By Martin Paul with agency report

At a time the law prohibiting indecent dressing is prevailing in Nigeria’s tertiary institutions, secondary school students are violently protesting against the ban on wearing of mini-skirts in Ugandan schools.
Report monitored in Abuja stated that more than 1,300 students of Aduku Secondary School, Apac District, have been sent home following a violent strike which resulted into the destruction of school property worth about Shs100 million.

School authorities said the last Saturday night strike was sparked-off by a ban on wearing of mini-skirts and tight trousers.
Last week, the school administration confiscated all mini-skirts and tight trousers, a move which reportedly annoyed the students in Aduku secondary school, an Anglican Church -founded mixed ‘O’ and ‘A’ level boarding school.
Before the strike, the students had also claimed that they were not comfortable with having porridge for breakfast at 6am, the time when they should still be enjoying sleep.

The headmaster, Mr. Patrick Okwir Angulo, said last term, they issued a circular to all parents warning that mini-skirts and tight trousers would not be allowed in school. This was after it was realised that girls cut their long skirts and turned them into mini-skirts., while boys were also reducing the size of their normal trousers to make them tight.
“During the opening of this term, teachers were deployed at the school gate to check the kind of uniforms students had come with.
Mini-skirts and tight trousers were confiscated and cut into pieces. But those that could not be cut were kept in the school store and will be given back to the owners at the end of the term”, Okwir said.
The headmaster said that was a way of instilling discipline in the students and added that the wearing of non uniforms at school has been banned.
But a group of about 10 students from Senior Three allegedly mobilised and spearheaded the strike last Saturday. They reportedly pulled down a wall fence measuring 307 metres, which they say limited their movement outside the school.

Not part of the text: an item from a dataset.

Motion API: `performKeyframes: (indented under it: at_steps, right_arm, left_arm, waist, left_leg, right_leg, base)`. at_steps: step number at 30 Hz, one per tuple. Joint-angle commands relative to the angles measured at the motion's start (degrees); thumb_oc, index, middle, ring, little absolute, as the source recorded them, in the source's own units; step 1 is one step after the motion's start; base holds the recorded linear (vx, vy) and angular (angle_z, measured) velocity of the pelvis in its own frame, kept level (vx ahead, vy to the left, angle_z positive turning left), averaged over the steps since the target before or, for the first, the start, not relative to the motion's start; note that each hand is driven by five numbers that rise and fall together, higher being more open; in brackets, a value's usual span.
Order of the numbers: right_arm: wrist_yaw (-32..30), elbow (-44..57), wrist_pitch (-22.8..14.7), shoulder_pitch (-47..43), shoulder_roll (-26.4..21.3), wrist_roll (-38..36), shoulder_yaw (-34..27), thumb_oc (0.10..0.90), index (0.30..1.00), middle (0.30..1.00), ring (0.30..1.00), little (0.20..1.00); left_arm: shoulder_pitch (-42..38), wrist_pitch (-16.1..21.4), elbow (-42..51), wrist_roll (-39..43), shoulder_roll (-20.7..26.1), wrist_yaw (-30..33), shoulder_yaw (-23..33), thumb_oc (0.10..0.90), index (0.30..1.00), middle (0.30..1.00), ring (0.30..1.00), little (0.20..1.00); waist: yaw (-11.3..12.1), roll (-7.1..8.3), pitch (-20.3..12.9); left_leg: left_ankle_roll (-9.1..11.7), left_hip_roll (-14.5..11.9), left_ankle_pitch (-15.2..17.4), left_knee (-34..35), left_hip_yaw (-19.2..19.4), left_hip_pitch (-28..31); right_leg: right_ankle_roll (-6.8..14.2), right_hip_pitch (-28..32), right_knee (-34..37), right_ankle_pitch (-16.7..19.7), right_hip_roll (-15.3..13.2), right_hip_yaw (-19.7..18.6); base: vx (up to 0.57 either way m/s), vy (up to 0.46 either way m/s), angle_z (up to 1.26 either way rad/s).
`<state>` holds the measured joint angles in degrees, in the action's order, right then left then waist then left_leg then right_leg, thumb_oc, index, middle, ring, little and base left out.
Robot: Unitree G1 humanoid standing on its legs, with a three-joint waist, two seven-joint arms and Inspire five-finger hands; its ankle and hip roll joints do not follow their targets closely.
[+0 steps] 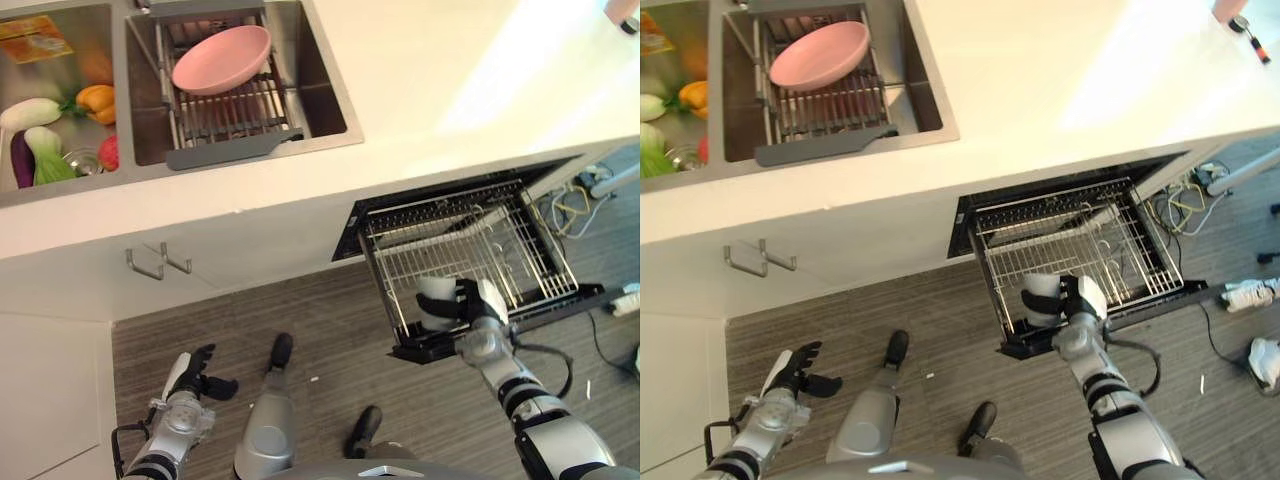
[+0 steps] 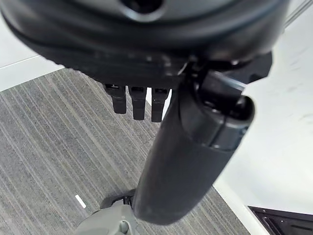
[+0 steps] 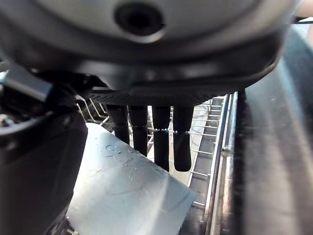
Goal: Place the dishes in the dishwasher.
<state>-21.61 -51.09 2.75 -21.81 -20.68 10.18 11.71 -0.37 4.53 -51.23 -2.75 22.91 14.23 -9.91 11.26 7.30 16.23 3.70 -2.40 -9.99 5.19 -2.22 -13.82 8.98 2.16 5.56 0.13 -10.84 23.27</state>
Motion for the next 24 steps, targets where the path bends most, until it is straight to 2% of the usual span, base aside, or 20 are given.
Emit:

“They also tried to push down the wall fence from the girls’ wing, but the girls never came out to join them in the strike,” Okwir said.
He said the students broke into the computer laboratory and destroyed all the computers by pouring sewerage on them. The protesters also broke all the window panes.
The district police commander, Mr. Alfonse Ojangole, and the district education officer, Mr. Billy Okunyu, visited the school and talked to the students before they were all sent home for 10 days.
A joint Parents Teachers’ Association (PTA) and Board of Governors’ (BoGs)meeting had been scheduled to agree on a way forward.